Compreendi tudo, mas era
tarde. Creia que amanheci naquela terça-feira, 4 de maio, pensando em
descobrir como ia encontrar um presente para o seu carinho no dia das
mães. Pensava nas aulas, em minha professora Juverssídia e procurava
concentrar-me nos livros para estudar; entretanto, quando vi o veneno, uma
força estranha me tomou o pensamento. Avancei para o suicídio quase sem
conhecimento, embora muitas vezes não ocultasse o desejo de morrer. Tudo
sem motivo, sem base.
A senhora me deu tudo -
amor, segurança, tranqüilidade, proteção.
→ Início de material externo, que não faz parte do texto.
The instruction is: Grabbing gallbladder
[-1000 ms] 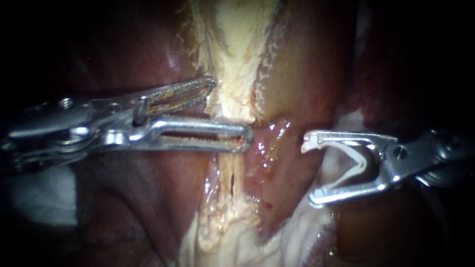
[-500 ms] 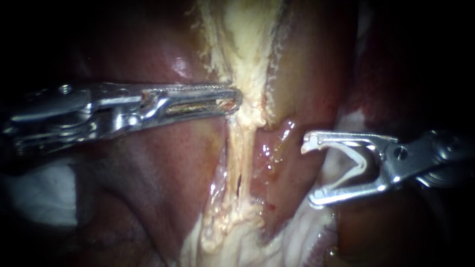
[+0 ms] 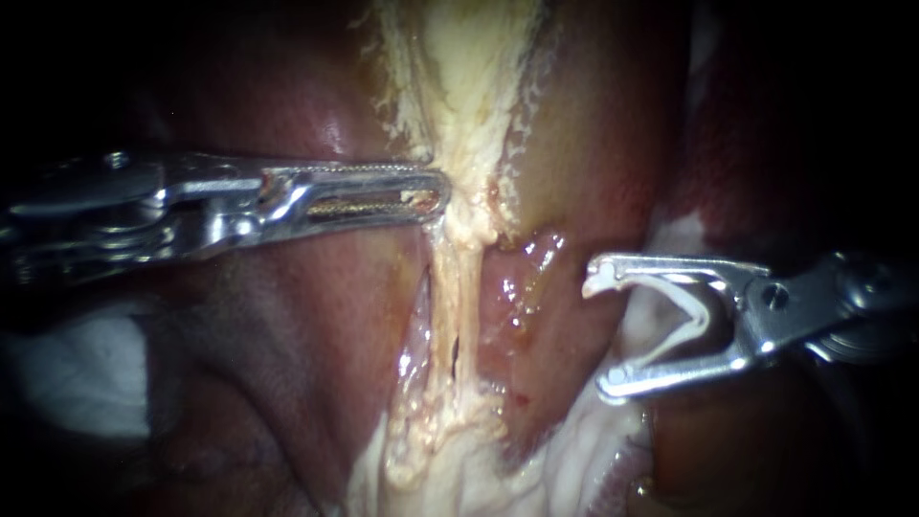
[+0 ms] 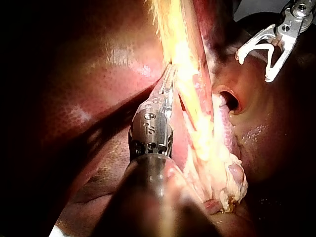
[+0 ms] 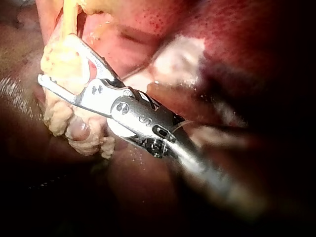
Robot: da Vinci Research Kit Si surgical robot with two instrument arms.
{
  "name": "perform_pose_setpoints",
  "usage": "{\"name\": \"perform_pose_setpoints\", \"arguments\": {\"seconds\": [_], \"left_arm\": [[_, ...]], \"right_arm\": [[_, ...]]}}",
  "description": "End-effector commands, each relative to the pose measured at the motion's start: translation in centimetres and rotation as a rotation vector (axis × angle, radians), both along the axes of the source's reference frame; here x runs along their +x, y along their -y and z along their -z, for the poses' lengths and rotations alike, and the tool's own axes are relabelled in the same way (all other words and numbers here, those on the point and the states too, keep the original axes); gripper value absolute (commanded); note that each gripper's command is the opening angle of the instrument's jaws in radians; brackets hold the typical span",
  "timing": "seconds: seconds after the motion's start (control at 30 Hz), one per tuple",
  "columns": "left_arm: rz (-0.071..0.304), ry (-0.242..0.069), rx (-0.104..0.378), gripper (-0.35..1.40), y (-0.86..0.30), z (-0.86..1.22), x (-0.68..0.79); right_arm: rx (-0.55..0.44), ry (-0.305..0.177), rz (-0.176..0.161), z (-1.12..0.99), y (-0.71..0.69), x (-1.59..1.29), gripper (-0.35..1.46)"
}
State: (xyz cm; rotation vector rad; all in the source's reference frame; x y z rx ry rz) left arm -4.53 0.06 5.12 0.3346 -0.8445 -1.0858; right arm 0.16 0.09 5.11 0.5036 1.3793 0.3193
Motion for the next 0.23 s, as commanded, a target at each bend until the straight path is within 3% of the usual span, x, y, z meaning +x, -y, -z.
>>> {"name": "perform_pose_setpoints", "arguments": {"seconds": [0.03,0.23], "left_arm": [[-0.001,-0.001,0.002,-0.35,0.0,0.0,0.0],[-0.001,0.004,0.009,-0.35,0.01,0.02,-0.01]], "right_arm": [[0.0,0.0,0.0,0.0,0.0,0.0,0.57],[0.0,0.001,-0.001,-0.01,0.0,0.0,0.56]]}}
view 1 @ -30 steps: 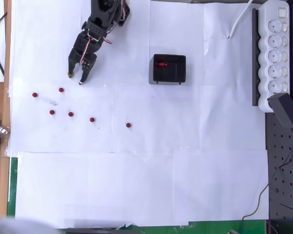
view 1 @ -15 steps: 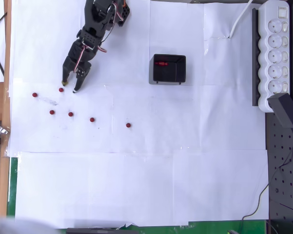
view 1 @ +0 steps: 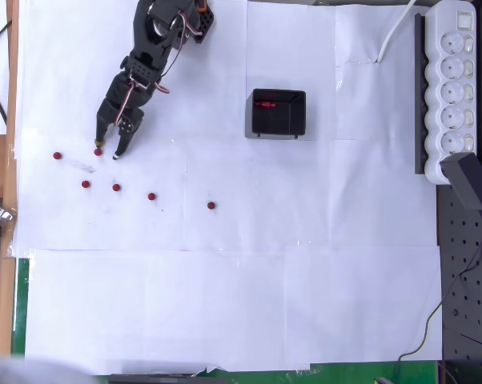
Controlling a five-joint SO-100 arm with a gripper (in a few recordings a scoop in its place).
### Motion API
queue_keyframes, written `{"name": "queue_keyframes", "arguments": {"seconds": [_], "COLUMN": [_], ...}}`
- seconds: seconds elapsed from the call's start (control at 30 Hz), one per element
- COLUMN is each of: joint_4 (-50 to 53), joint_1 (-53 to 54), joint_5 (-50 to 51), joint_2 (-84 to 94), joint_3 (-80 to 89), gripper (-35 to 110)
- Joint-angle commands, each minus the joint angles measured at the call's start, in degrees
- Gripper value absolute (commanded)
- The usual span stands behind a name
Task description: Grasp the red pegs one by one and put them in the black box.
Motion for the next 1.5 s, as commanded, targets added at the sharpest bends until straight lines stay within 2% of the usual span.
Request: {"name": "queue_keyframes", "arguments": {"seconds": [0.0, 1.47], "joint_4": [0.1, -2.8], "joint_1": [2.1, -0.2], "joint_5": [-0.6, -1.9], "joint_2": [0.9, 4.7], "joint_3": [1.3, 4.6], "gripper": [15, 15]}}
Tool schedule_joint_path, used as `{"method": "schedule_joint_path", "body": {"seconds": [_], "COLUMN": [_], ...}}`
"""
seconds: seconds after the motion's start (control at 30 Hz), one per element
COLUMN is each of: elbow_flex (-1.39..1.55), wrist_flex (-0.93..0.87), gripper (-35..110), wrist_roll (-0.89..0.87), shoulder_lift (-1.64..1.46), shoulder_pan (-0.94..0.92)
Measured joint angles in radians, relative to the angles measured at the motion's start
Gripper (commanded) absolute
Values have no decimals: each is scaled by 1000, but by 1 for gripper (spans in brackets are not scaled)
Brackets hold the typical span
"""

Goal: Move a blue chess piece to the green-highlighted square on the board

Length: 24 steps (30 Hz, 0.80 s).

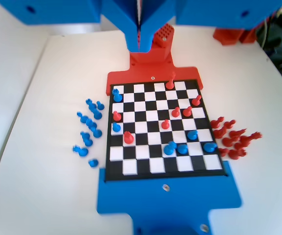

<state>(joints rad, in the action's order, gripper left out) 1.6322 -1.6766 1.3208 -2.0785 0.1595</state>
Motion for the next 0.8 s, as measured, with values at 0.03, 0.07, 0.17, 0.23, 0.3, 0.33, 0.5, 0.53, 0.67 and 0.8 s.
{"method": "schedule_joint_path", "body": {"seconds": [0.03,0.07,0.17,0.23,0.3,0.33,0.5,0.53,0.67,0.8], "elbow_flex": [-12,-25,-60,-72,-89,-94,-94,-94,-94,-52], "wrist_flex": [17,34,86,121,156,173,262,281,350,419], "gripper": [1,1,1,1,2,2,7,8,10,11], "wrist_roll": [-21,-43,-109,-149,-187,-204,-273,-285,-304,-304], "shoulder_lift": [43,84,199,262,321,348,469,489,565,611], "shoulder_pan": [9,17,48,69,86,95,138,144,161,169]}}
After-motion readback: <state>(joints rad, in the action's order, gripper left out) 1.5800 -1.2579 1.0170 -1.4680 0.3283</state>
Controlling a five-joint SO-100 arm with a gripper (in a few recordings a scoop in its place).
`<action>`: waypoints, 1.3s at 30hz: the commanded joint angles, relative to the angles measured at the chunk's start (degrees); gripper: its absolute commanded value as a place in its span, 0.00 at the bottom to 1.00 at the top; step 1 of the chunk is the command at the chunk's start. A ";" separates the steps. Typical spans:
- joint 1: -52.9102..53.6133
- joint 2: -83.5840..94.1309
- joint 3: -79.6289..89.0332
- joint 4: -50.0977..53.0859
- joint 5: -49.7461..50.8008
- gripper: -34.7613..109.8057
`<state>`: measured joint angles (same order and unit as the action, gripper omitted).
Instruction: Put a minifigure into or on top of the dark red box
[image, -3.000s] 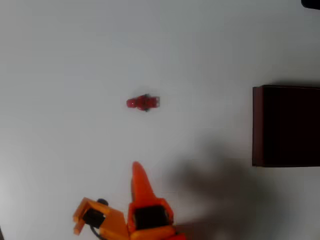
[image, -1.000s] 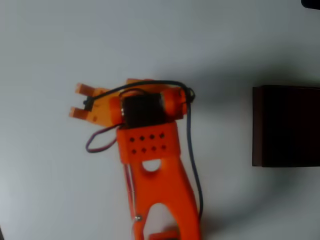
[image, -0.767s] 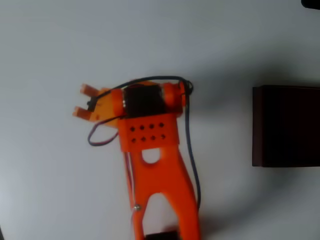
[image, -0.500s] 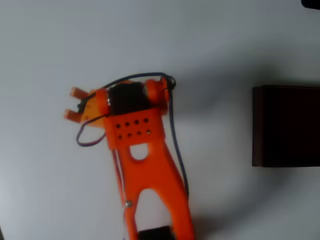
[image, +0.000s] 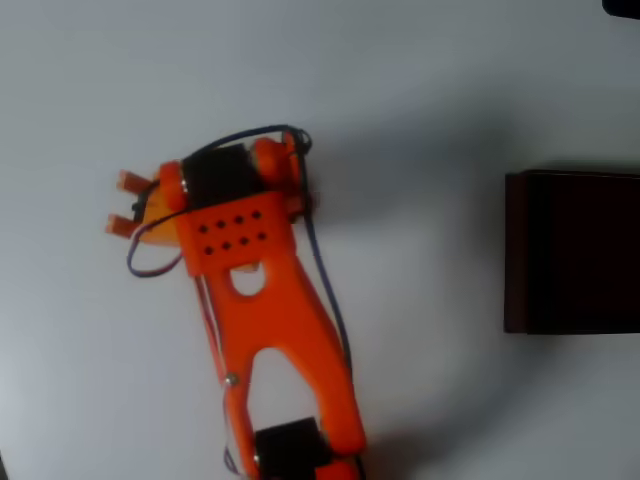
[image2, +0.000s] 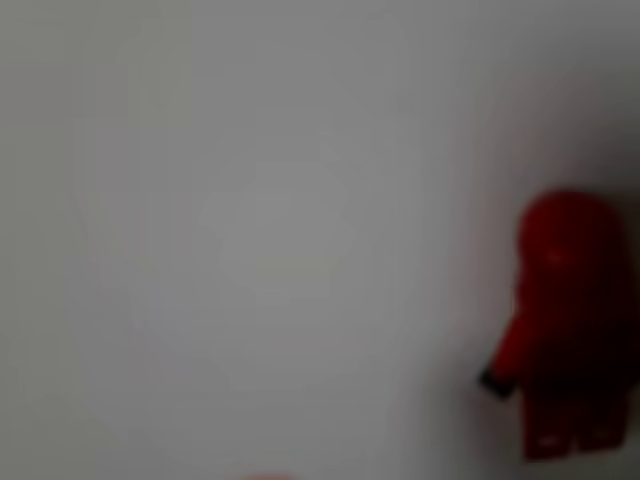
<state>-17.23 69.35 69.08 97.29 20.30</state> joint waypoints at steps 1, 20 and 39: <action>-1.23 0.00 -3.08 0.70 -0.79 0.43; -3.52 -3.25 -4.92 -1.05 -6.94 0.43; 0.53 -5.19 0.00 -5.10 -8.35 0.42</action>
<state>-16.61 63.37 69.17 91.67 11.87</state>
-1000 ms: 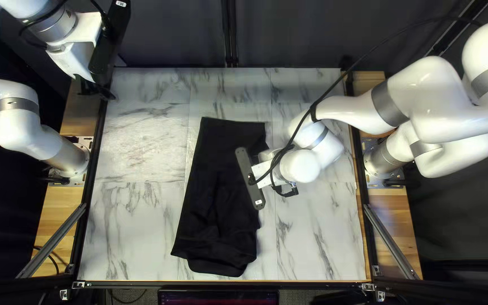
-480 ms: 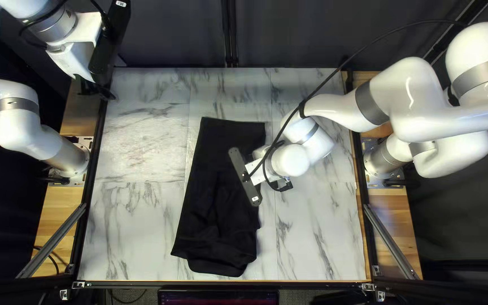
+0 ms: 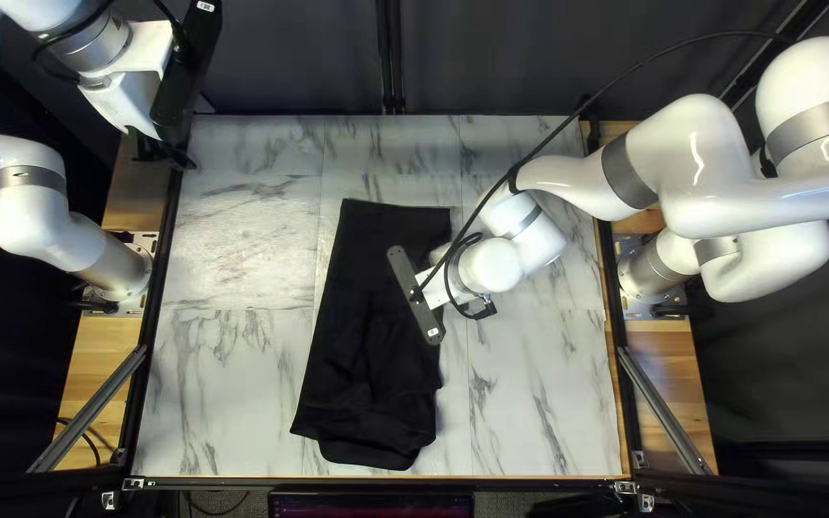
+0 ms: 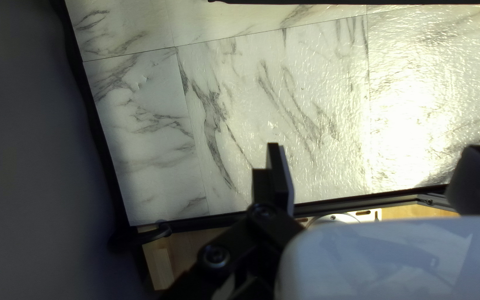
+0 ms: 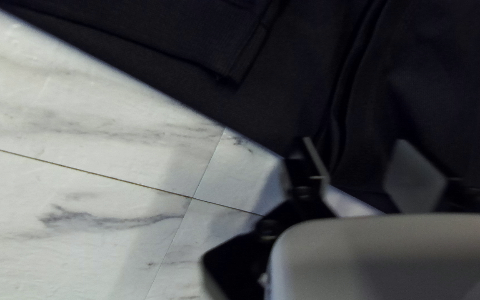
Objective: Fold t-shirt
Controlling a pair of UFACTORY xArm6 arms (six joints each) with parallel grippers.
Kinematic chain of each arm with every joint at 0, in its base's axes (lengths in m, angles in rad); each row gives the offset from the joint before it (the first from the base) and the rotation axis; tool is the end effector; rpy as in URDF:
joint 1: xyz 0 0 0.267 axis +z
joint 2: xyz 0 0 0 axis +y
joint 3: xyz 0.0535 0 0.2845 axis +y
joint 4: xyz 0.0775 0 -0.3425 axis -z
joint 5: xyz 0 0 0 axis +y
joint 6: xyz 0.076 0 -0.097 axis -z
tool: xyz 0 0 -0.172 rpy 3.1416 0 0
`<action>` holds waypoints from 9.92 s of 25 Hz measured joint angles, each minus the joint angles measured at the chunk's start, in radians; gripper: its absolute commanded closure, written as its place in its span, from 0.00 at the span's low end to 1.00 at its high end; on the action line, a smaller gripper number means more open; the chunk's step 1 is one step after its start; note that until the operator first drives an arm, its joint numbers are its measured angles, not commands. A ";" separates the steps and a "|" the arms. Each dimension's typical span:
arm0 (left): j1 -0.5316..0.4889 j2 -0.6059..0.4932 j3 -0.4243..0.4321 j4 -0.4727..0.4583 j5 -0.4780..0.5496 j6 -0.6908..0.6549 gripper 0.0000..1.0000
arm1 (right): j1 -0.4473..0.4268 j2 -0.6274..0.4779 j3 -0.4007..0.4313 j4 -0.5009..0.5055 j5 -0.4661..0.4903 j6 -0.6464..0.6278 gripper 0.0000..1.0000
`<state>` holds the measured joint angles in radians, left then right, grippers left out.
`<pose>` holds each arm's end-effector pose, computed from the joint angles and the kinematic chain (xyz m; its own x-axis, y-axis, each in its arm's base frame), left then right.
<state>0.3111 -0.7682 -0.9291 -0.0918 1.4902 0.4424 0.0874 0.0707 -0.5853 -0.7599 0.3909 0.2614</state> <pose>0.2933 0.0691 0.3823 0.9657 -0.1303 0.2245 -0.1324 -0.9912 -0.0057 0.4261 0.0151 0.0338 0.8589 0.5048 0.0859 0.4541 -0.8284 0.3280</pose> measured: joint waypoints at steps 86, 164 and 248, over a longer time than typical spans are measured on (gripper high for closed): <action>0.000 0.000 0.000 0.000 0.000 0.000 0.00 | 0.260 -0.270 -0.070 0.320 0.333 0.072 0.00; -1.044 1.045 -0.104 0.420 -0.699 -1.155 0.00 | 0.635 0.228 -0.391 -0.024 0.203 0.683 0.00; -0.484 0.541 0.130 0.559 -0.606 -0.644 0.99 | 0.266 -0.472 0.079 -0.009 0.290 0.377 1.00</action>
<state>-0.1729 -0.2270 -0.7993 0.4671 0.8843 -0.2011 0.3534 -0.4008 -0.5068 -0.7688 0.6811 0.6380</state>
Não julgue que me faltasse
isso ou aquilo. O que eu sentia era uma tristeza que só aqui no Plano
Espiritual vim a entender... O assunto é tão longo e o tempo é tão
curto. Se pudesse desejava formar as minhas letras com lágrimas para que
a senhora me perdoasse pelo arrependimento que trago.
Não sei, não sei
ainda. A princípio, me vi numa nuvem com a garganta em fogo e uma dor que
não parecia ter fim. Talvez exagerasse as coisas que eu sentia, talvez
guardasse impressões da vida que eu não devia guardar. O que é mais
doloroso é que provoquei a morte do corpo, sem razão. Sofrimentos no
mundo são problemas de todos. E por isso quando me vi na sombra que me
envolvia toda, vozes me perguntavam porque fizera aquilo se eu estava
consciente de que a morte não mata ninguém...
Chorei muito, mais do
que choro hoje, até que me vi no regaço de uma senhora que me disse ser
a vovó Ana. Ela me ensinou a orar de novo, porque a dor não me deixava
trabalhar com a memória. Amparou-me e como que me limpou os olhos para
que eu enxergasse a luz do dia. Então reconheci que as trevas estavam em
mim e não fora de mim.
Fui internada numa
escola hospital, onde muitas crianças estão sob a vigilância daquele
que nos deu nome a casa de ensino Gerônimo Carlos Prado, e com a
bênção dos muitos amigos que encontrei aqui vou melhorando".